- [AIM OF THE EXERCISE] Filter the material below so that only lines containing "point" remain.

- [DATASET SECTION]
::::

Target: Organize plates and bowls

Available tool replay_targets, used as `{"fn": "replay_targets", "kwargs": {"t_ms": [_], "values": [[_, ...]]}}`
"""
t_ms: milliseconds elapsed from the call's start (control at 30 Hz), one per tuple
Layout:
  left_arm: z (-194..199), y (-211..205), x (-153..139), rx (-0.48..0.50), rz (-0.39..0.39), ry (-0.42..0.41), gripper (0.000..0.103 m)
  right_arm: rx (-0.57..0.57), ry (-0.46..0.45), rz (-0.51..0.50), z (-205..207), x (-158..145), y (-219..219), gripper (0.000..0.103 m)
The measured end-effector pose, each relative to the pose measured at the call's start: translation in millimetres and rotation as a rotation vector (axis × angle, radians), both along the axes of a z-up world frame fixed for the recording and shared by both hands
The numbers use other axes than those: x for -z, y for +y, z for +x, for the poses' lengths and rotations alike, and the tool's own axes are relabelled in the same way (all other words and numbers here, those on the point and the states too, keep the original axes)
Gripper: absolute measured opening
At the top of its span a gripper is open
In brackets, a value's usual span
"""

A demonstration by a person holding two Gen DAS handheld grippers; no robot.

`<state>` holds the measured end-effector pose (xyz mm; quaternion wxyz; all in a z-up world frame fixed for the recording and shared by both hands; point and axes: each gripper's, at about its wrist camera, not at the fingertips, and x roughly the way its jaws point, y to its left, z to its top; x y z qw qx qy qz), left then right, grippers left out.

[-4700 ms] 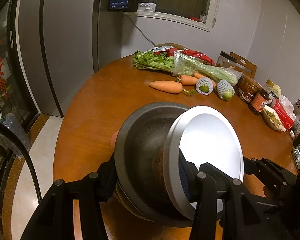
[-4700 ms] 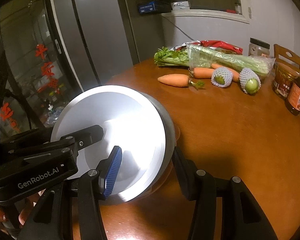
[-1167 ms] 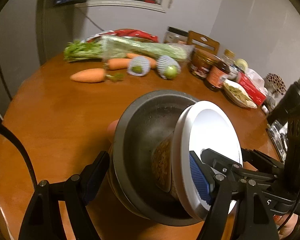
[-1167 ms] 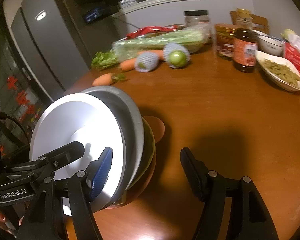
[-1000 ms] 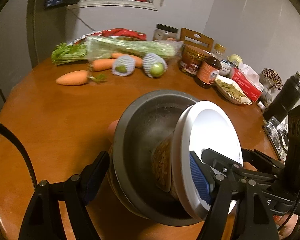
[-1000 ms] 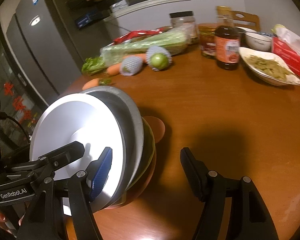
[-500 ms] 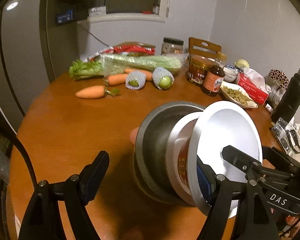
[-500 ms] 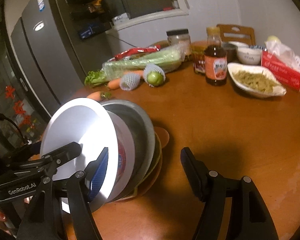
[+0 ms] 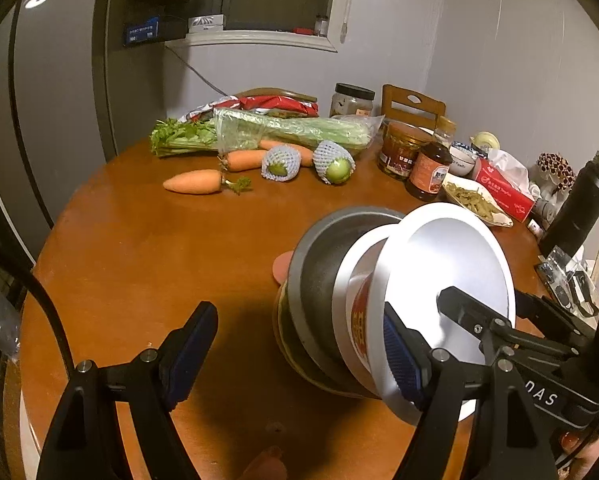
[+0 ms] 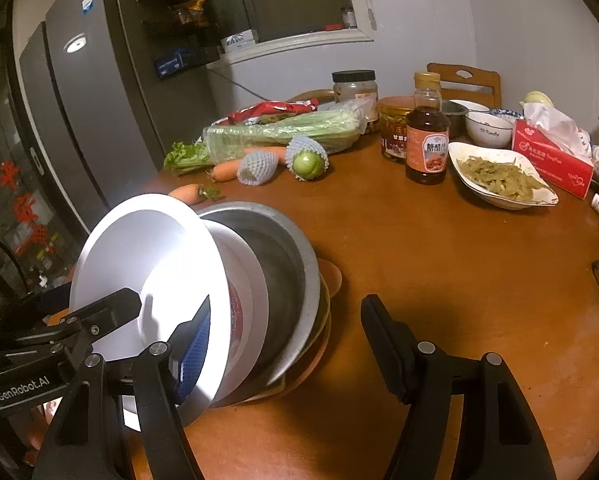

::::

- [SOLUTION TO THIS EXERCISE]
The numbers use other axes than those: x for -z, y for +y, z for +x, for the poses' lengths and rotations alike, and the tool's own axes are relabelled in the same way (all other words and numbers here, those on the point and the states too, keep the original axes)
`<state>` holds the measured end-effector pose (xyz mm; quaternion wxyz; all in a z-up world frame fixed for the recording and shared by both hands; point and axes: each gripper's, at about its wrist camera, not at the fingertips, and x roughly the way its jaws point, y to its left, z to its top; x y z qw qx qy qz), left then right, grippers left out.

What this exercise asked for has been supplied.